DIRECTIONS FOR THIS TASK>
Write out the following listing's lines from the one with "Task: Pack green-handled" to the one with "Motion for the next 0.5", exactly, with both included and no others.

DATA LISTING>
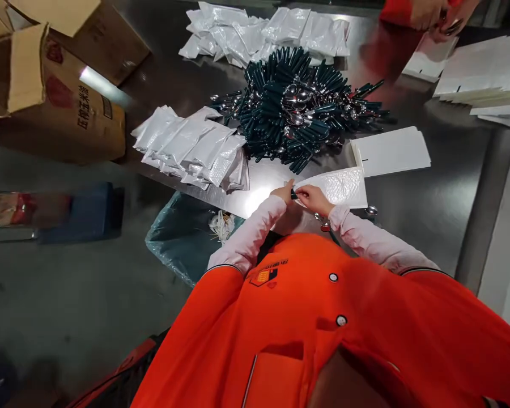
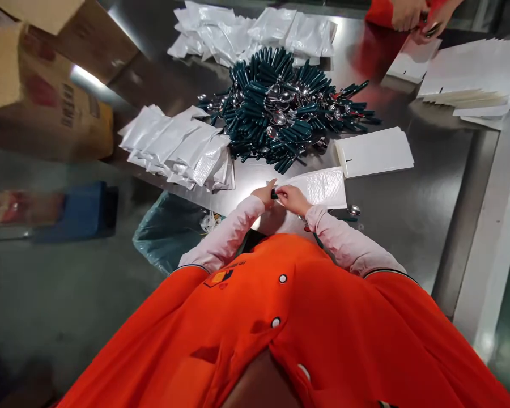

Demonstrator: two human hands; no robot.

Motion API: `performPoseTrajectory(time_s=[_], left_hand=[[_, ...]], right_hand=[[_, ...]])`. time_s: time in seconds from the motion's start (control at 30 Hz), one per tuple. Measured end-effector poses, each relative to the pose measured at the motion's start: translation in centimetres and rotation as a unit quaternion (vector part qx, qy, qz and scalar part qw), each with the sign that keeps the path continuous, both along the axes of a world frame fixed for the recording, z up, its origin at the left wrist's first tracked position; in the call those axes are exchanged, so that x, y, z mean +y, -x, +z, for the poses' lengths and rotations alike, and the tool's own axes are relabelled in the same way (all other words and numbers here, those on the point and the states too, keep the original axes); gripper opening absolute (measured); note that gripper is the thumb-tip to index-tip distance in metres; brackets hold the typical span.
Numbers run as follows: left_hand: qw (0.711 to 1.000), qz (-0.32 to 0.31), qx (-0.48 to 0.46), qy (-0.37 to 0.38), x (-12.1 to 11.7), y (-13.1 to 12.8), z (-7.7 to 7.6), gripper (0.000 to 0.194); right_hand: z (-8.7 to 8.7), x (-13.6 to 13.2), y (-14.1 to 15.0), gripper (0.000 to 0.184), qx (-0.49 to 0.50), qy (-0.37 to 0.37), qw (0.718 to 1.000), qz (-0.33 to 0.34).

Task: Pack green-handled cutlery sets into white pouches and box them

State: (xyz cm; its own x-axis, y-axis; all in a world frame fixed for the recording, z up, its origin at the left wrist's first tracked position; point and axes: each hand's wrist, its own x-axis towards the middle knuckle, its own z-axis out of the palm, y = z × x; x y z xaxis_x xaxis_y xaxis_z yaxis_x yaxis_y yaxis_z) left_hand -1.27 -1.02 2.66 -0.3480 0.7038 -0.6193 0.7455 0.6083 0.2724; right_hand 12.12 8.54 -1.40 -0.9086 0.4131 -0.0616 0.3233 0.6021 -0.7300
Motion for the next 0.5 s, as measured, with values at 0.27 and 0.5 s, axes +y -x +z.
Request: performPoseTrajectory(time_s=[0.27, 0.5], left_hand=[[0.978, -0.153, 0.138, -0.041, 0.4, -0.6, 4.8, 0.068], [0.900, -0.332, 0.234, -0.158, 1.0, -2.7, 13.4, 0.041]], right_hand=[[6.3, 4.2, 0.0, 0.061, 0.021, -0.072, 0.995, 0.070], [10.2, 4.9, 3.0, 0.049, 0.059, 0.147, 0.971, 0.179]])
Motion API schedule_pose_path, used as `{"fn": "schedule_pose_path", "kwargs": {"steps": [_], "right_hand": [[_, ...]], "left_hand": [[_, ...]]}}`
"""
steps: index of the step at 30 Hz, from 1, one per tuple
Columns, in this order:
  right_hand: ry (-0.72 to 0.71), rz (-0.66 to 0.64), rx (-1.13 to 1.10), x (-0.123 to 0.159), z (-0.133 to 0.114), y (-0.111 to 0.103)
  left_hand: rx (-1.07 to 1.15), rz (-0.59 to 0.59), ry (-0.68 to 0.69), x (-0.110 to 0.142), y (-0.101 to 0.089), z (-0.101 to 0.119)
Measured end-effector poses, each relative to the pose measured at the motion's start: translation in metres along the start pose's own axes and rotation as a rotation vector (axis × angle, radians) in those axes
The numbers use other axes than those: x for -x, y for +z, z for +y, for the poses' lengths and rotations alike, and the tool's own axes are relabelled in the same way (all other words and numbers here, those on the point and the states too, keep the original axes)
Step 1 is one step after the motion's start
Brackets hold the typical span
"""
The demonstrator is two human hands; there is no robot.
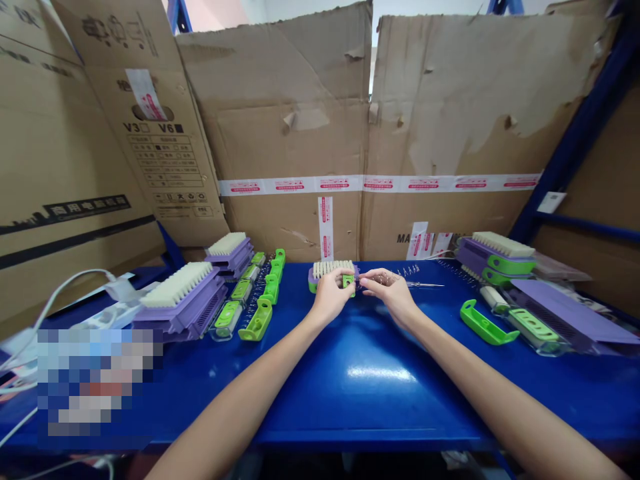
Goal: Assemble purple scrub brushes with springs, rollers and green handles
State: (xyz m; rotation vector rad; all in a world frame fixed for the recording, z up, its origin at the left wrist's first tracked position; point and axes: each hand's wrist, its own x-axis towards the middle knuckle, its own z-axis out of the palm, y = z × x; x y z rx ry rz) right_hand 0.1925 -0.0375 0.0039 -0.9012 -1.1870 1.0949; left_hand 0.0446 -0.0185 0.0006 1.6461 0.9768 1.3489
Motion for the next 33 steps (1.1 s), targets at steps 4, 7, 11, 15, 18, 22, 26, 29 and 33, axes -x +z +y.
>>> {"fn": "schedule_pose_path", "kwargs": {"steps": [4,7,11,15,18,22,26,29,33], "right_hand": [[0.01,-0.033,0.058,0.0,-0.001,0.001],[0.004,-0.05,0.106,-0.001,0.0,0.0],[-0.05,-0.09,0.198,-0.004,0.005,-0.002],[-0.114,-0.117,0.251,-0.006,0.01,-0.004],[-0.173,-0.149,0.311,-0.006,0.01,-0.005],[-0.255,-0.177,0.445,-0.005,0.01,-0.007],[-0.313,-0.153,0.515,-0.005,0.014,-0.009],[-0.315,-0.131,0.479,-0.006,0.019,-0.011],[-0.314,-0.123,0.491,-0.008,0.025,-0.012]], "left_hand": [[-0.045,-0.016,0.05,0.001,0.001,-0.006],[-0.029,-0.062,0.08,0.001,0.001,-0.01],[0.041,-0.112,0.062,0.002,0.001,-0.012],[0.042,-0.11,0.007,0.002,0.002,-0.012],[0.042,-0.1,-0.042,0.001,0.002,-0.011],[0.064,-0.09,-0.08,0.001,0.001,-0.008],[0.087,-0.112,-0.097,0.001,0.0,-0.004],[0.09,-0.121,-0.113,0.001,0.0,-0.002],[0.096,-0.161,-0.102,0.002,-0.001,-0.002]]}}
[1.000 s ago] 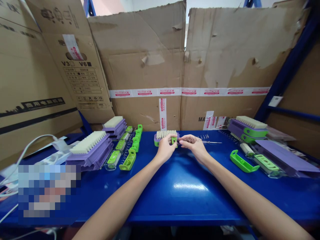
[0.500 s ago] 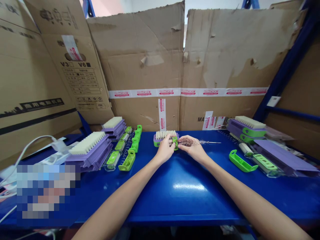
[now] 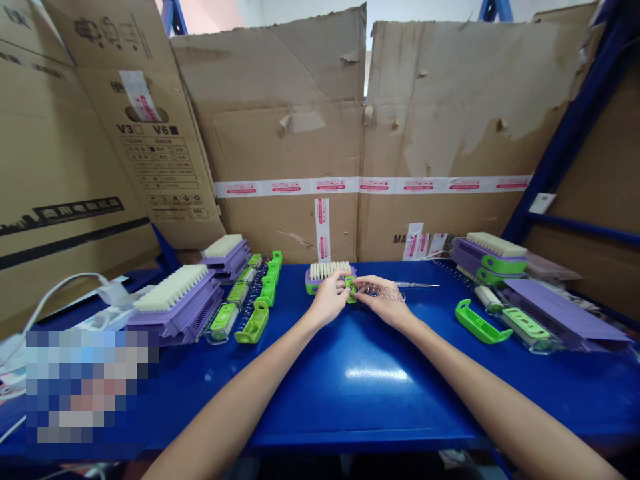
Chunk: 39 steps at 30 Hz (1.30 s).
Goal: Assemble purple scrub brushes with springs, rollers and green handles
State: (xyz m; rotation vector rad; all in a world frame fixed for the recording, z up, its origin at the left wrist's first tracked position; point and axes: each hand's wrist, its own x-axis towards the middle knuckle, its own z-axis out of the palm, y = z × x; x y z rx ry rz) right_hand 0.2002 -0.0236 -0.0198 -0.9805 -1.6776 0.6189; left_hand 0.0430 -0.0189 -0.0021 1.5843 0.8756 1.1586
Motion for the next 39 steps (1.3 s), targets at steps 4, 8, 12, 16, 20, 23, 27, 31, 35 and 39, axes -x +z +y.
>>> {"fn": "schedule_pose_path", "kwargs": {"steps": [4,8,12,16,20,23,27,31,35,39], "right_hand": [[-0.004,0.01,-0.001,0.001,0.0,0.002],[0.019,0.032,0.0,0.001,-0.008,0.002],[0.017,0.038,0.03,0.001,-0.013,0.003],[-0.011,0.03,0.074,0.0,-0.014,0.004],[-0.049,0.028,0.094,0.001,-0.012,0.004],[-0.073,0.008,0.097,0.001,-0.011,0.004],[-0.112,0.009,0.114,0.001,-0.011,0.003],[-0.103,0.018,0.136,0.0,-0.011,0.003],[-0.057,0.028,0.111,0.0,-0.012,0.005],[-0.029,0.03,0.083,0.001,-0.014,0.005]], "left_hand": [[0.011,-0.034,0.004,0.001,-0.001,0.0],[-0.018,-0.03,-0.006,0.001,0.0,0.0],[-0.079,0.01,-0.001,0.002,0.002,-0.001],[-0.11,0.036,-0.01,0.001,0.002,-0.003],[-0.053,0.033,-0.002,-0.001,0.001,-0.004],[-0.036,0.035,0.0,-0.001,0.0,-0.004],[-0.012,0.026,0.029,-0.001,-0.002,-0.005],[0.003,0.042,0.022,-0.002,-0.002,-0.006],[-0.03,0.061,-0.004,-0.003,-0.002,-0.004],[-0.029,0.047,0.003,-0.001,-0.002,-0.004]]}}
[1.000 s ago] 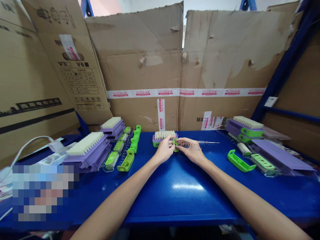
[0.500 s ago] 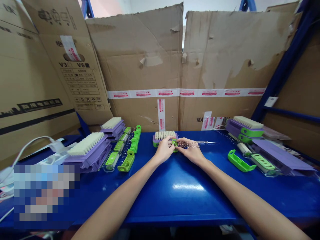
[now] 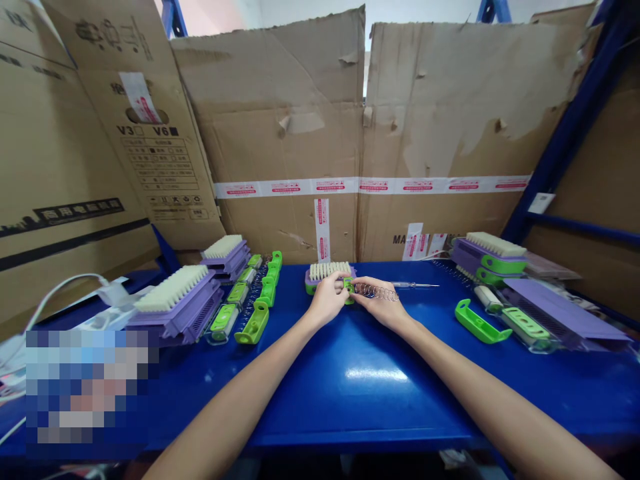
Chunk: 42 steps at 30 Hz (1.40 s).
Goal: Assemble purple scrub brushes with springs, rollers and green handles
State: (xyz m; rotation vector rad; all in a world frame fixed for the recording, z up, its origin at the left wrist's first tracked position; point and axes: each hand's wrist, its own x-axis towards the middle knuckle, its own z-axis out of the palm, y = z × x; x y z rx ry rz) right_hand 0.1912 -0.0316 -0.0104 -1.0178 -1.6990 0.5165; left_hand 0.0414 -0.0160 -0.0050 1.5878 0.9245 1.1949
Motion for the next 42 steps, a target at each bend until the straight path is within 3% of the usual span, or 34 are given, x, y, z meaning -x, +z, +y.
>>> {"fn": "schedule_pose_path", "kwargs": {"steps": [13,20,32,42], "right_hand": [[0.029,0.029,0.018,0.002,-0.001,0.001],[-0.065,-0.161,0.026,-0.001,-0.001,-0.008],[0.053,-0.167,0.024,-0.004,0.002,-0.006],[0.139,-0.167,-0.011,-0.008,0.003,-0.003]], "left_hand": [[0.015,-0.036,0.007,-0.001,-0.002,0.0],[-0.072,-0.085,0.006,-0.003,-0.01,0.001],[0.091,-0.257,-0.177,-0.002,-0.013,0.004],[0.054,-0.235,-0.184,0.0,-0.007,0.012]]}}
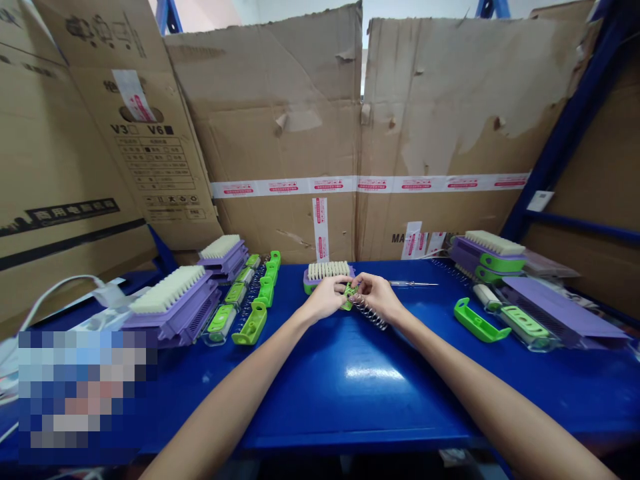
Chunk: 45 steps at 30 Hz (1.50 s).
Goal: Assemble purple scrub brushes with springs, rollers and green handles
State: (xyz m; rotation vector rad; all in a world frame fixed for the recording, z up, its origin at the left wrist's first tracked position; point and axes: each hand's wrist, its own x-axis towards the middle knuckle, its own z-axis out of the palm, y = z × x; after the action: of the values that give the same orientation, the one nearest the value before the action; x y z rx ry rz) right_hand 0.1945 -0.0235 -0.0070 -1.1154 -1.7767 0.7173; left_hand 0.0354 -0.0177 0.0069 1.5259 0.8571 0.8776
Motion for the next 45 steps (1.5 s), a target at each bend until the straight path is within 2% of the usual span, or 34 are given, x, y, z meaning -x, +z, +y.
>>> {"fn": "schedule_pose_path", "kwargs": {"steps": [8,12,16,19,23,26,29,33,37,39,42,45], "right_hand": [[0.007,0.015,0.075,-0.001,-0.009,0.002],[-0.01,0.03,0.124,-0.001,-0.006,0.002],[-0.065,-0.071,0.058,0.001,-0.002,0.0],[-0.046,-0.118,0.017,0.004,-0.002,0.0],[-0.141,0.016,0.06,0.005,-0.005,0.002],[-0.191,0.054,0.063,0.005,-0.005,0.003],[-0.153,0.06,0.018,0.004,-0.005,0.003],[-0.056,0.068,-0.044,0.003,-0.005,0.0],[0.012,0.075,-0.082,0.003,-0.004,-0.002],[0.061,0.074,-0.082,0.003,-0.002,-0.002],[0.084,0.058,-0.068,0.004,0.0,-0.001],[0.054,0.095,-0.021,0.003,0.001,-0.004]], "left_hand": [[-0.041,0.059,-0.036,0.002,0.005,0.005],[0.027,0.055,-0.035,0.0,0.005,0.003],[0.149,0.056,-0.09,0.001,0.0,0.002],[0.191,0.127,-0.12,0.001,-0.003,0.004],[0.227,0.199,-0.107,0.0,-0.005,0.005],[0.216,0.147,-0.056,-0.001,-0.004,0.002],[0.163,0.069,0.028,-0.002,-0.001,-0.003],[-0.056,0.019,0.031,-0.001,0.0,-0.007],[-0.584,0.101,0.132,0.002,0.001,-0.009],[-0.78,0.149,0.137,0.004,0.003,-0.009],[-0.915,0.185,0.102,0.008,0.006,-0.007],[-1.011,0.211,0.18,0.011,0.005,-0.003]]}}
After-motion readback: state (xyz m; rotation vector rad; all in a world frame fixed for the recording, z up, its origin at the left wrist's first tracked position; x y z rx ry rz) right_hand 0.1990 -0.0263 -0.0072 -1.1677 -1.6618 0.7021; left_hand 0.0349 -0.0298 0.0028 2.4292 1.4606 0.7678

RESPONSE FOR THIS EXERCISE>
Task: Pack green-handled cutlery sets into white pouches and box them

State: (xyz cm; its own x-axis, y-axis; all in a world frame fixed for the recording, z up, its origin at the left wrist's first tracked position; point and axes: each hand's wrist, its own x-axis towards the middle knuckle, its own z-axis out of the palm, y = z × x; x y z xaxis_x xaxis_y xaxis_z yaxis_x yaxis_y yaxis_z) left_hand -1.27 -1.02 2.66 -0.3480 0.7038 -0.6193 0.7455 0.6083 0.2724; right_hand 12.12 8.54 -1.40 -0.9086 0.4131 -0.0616 0.3233 0.6021 -0.7300
Motion for the next 0.5 s, as measured, with values at 0.27 and 0.5 s, axes +y -x +z.

The given answer completes the exercise.